Sermon-like quality. Explores the relationship of the individual and
society, the private and the public, the personal and the
professional. Focuses on middle and upper classes. Examines
choices between love and money. Shows respect for established
codes of conduct and hostility toward rapid change and personal
ambition.
• Most famous for novels about the small fictional community of
Barchester: The Warden (1855) through The Last Chronicle of
Barset (1866-7). Also satire: The Way We Live Now (1874-75).
Most novels are 1000+ pages.
 Eliot.
• Novels of ideas. Intrusive narrator. Meditative, moral,
philosophical. Explores individual development in relation to the
environment. Free will co-exists with determinism; novels center on
moral choices, emphasize long-term effects of actions, personal
responsibility. Strongly influenced by Wordsworth; traces primary
laws of human nature in events of everyday life. Considers the
relation between the real and the ideal. Scenes from Clerical Life
(1857), Adam Bede (1859), The Mill on the Floss (1860), Silas
Marner (1861), Romola (1862-63), Felix Holt (1866), Daniel Deronda
(1876). Finest novel: Middlemarch (1871-2).
 Meredith.
• Attacked for difficulty, obscurity, and indecency. Equivocation and
ambivalence. Suggestive, impressionistic, and intense. He was a
poet as well as a novelist (Modern Love, 1862). Known for The
Ordeal of Richard Feverel (1859) and The Egoist (1879).
D. Late (1875-1890)
Censorship was an issue. Exploration of the human psyche –
psychology, mysticism, the paranormal. Debate over romance and
realism.
 Romance revival.
•Robert Lewis Stevenson’s Treasure Island (1883), The Strange
Case of Dr. Jekyll and Mr. Hyde (1886), Kidnapped (1886). Arthur
Conan Doyle’s A Study in Scarlet (1887).
 Utopian novels.
• Convey a social or political argument by means of contrasts
between the real world and an impossible world. Samuel Butler’s
Erewhon (1872). William Morris’ New From Nowhere (1890).
 Religious novels.
• Mary Ward’s Robert Elsemere (1888). Samuel Butler’s The Way
of All Flesh (written 1873-87, published posthumously).
Gissing.
• Explores physical and psychological poverty of the urban poor.

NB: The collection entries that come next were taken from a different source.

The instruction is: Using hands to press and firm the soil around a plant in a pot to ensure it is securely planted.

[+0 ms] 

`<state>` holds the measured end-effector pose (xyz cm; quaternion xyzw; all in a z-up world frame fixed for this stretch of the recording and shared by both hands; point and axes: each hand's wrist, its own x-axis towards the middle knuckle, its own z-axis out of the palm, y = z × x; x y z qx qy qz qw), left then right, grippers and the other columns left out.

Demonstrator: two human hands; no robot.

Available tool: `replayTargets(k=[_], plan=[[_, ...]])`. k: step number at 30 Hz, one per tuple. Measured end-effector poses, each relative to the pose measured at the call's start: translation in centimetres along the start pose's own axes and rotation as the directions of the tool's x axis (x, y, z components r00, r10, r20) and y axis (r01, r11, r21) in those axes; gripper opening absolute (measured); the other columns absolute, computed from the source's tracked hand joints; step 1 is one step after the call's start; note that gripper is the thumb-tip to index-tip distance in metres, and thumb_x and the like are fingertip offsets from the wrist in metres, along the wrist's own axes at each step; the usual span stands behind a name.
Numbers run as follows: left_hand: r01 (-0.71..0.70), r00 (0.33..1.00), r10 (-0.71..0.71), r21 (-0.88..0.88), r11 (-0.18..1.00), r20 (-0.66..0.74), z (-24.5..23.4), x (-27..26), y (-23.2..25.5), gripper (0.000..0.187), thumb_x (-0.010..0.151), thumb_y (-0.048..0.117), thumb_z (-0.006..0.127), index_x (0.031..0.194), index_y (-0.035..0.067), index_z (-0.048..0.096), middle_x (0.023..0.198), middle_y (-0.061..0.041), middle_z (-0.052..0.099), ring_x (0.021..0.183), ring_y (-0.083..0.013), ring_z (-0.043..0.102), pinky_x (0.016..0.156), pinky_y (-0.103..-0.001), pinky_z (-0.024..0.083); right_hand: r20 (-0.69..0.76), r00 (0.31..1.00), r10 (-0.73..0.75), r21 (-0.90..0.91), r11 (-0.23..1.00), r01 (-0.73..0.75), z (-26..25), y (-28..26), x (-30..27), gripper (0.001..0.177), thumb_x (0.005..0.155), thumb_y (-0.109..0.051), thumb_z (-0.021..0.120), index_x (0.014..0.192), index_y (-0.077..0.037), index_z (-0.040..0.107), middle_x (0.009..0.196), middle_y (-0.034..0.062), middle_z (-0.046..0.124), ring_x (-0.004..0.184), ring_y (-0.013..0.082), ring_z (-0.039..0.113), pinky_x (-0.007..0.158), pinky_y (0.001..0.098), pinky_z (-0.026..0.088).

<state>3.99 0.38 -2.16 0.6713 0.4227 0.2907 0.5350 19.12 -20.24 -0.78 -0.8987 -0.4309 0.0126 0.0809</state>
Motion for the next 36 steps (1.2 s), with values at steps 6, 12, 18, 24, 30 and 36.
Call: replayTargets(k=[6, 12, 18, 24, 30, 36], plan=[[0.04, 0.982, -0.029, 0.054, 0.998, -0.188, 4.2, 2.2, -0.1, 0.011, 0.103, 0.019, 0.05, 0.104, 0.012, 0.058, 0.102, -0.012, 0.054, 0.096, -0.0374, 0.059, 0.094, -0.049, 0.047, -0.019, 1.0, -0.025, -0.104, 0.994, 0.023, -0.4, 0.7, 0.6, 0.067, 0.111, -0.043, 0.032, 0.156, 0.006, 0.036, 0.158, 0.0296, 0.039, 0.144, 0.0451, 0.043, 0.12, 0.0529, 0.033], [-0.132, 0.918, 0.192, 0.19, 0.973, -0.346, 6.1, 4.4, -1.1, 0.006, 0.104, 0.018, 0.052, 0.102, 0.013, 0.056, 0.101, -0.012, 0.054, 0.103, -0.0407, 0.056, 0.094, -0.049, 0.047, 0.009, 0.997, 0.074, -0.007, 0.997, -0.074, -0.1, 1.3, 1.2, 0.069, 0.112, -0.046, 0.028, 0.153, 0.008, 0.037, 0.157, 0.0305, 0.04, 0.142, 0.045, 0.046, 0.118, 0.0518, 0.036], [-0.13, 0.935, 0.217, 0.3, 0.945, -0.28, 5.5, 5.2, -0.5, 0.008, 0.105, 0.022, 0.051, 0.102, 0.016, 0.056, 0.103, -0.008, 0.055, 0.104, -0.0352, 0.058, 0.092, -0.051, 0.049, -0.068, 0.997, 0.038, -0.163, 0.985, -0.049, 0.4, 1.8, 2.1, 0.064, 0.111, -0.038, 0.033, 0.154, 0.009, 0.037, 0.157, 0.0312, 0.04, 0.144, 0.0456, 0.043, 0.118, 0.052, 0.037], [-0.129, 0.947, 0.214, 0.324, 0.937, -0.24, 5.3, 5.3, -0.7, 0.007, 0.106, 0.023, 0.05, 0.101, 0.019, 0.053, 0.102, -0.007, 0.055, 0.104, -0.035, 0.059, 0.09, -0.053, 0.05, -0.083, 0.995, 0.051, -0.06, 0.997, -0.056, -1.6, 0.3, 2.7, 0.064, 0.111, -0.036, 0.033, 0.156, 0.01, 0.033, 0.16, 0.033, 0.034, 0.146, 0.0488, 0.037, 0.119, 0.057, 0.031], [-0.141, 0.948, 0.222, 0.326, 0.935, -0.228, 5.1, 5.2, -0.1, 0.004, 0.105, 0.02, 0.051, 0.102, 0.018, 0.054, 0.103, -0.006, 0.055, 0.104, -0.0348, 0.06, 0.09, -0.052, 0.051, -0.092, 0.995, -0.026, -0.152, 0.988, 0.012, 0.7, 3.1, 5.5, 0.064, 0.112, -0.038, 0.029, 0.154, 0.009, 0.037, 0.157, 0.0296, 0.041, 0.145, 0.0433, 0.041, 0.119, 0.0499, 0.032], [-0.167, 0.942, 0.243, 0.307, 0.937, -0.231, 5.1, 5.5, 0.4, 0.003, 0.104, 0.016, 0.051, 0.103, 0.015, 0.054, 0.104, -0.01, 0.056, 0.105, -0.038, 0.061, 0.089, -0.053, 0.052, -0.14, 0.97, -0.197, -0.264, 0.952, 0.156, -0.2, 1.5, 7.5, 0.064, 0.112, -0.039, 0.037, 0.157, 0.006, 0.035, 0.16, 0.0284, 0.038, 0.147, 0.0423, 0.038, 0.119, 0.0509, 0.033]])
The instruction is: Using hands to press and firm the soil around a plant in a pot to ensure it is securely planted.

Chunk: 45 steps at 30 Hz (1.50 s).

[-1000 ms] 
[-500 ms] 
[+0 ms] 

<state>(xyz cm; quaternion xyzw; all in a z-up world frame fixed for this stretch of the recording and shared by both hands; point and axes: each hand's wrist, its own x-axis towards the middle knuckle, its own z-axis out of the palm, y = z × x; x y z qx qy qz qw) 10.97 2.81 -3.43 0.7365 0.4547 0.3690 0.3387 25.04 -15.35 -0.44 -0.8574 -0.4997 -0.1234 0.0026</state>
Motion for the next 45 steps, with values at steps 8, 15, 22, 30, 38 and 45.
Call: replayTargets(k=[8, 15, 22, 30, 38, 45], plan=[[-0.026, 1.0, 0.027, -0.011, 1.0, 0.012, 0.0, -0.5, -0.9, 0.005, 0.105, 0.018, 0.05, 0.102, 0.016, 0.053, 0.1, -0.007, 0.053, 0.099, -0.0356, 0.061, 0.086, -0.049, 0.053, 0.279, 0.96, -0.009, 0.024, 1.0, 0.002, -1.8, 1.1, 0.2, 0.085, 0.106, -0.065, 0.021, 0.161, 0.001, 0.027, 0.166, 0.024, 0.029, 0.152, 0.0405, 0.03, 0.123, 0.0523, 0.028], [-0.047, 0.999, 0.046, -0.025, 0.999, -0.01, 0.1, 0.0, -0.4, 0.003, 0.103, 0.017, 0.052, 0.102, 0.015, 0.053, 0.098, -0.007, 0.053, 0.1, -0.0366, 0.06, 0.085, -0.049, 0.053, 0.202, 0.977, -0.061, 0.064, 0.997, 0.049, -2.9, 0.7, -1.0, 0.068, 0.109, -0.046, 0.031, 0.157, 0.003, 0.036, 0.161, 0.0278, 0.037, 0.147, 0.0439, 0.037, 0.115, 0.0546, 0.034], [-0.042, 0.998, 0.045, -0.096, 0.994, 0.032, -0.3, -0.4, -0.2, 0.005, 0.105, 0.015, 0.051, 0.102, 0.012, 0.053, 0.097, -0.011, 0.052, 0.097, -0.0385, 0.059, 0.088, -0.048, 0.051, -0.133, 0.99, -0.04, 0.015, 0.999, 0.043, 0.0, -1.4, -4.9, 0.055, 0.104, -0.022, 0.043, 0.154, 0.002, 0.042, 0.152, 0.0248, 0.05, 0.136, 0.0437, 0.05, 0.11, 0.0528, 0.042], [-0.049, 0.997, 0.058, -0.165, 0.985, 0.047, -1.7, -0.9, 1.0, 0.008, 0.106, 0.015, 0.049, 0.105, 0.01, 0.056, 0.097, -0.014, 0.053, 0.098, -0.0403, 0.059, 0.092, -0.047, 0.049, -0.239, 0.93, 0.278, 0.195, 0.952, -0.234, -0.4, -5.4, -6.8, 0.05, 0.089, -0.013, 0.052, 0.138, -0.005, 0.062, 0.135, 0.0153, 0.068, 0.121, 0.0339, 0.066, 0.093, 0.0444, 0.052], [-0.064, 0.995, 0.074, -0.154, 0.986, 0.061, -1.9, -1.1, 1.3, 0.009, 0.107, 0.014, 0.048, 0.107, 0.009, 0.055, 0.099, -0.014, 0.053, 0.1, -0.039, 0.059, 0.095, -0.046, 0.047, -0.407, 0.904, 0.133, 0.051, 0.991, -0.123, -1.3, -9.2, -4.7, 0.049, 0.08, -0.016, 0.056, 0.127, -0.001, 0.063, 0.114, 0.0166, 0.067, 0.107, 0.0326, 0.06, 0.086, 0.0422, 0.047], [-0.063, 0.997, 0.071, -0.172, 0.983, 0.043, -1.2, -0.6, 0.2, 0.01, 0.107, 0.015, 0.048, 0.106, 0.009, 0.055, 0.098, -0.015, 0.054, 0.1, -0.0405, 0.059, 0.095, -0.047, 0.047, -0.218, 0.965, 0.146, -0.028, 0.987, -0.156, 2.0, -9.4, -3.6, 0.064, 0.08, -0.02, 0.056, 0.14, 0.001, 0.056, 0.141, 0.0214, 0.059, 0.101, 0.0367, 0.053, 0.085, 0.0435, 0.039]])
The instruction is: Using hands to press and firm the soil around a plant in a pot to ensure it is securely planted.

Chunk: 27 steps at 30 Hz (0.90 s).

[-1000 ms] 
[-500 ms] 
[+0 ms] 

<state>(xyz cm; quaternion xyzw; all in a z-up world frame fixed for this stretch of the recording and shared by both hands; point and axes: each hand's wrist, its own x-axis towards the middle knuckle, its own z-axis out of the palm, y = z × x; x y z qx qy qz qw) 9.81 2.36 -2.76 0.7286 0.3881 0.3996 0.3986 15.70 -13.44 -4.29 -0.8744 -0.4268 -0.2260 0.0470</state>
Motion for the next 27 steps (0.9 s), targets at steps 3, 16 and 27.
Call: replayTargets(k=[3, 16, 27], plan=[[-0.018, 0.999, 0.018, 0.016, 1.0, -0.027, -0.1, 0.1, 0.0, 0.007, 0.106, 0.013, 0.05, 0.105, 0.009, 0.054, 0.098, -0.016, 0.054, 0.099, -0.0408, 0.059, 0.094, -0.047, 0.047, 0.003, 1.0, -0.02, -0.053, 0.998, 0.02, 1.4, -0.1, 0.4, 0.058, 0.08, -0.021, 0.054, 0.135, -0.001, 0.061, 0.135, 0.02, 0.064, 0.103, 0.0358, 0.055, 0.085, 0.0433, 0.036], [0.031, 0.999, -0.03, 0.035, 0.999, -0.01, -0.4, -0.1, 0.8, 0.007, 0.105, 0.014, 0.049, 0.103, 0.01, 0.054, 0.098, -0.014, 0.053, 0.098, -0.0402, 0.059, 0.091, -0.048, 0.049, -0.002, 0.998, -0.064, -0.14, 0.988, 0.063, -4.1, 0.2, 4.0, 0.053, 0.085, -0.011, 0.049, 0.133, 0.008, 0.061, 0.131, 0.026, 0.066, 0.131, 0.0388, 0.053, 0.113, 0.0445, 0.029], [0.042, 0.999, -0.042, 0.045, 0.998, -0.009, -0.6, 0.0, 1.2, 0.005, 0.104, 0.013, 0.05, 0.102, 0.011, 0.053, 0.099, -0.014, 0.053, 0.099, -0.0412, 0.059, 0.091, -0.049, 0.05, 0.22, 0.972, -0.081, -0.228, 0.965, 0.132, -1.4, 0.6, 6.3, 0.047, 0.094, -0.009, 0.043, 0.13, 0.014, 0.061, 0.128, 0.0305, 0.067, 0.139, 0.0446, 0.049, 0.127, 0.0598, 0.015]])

Focuses on sense of hopelessness. Returns continually to theme
of financial necessity and its effect on marriages. Explores the
conditions of authorship. Persistent use of hell and the abyss as
metaphors. Treats the “New Woman.” Workers in the Dawn
(1880), The Nether World (1889), New Grub Street (1891).
Hardy.
• Tragic novels centering on the vanity of human wishes in a
universe that fluctuates between neutrality and malevolence.
Careful accumulation of small events that are fateful in
combination. Attempts to mix real and sensational; sensational
scenes, but realistic detail. Far from the Madding Crowd (1874),
The Return of the Native (1878), The Mayor of Casterbridge
(1886), Tess of the d’Urbervilles (1891), Jude the Obscure (18945). Also a poet: Wessex Poems (1898).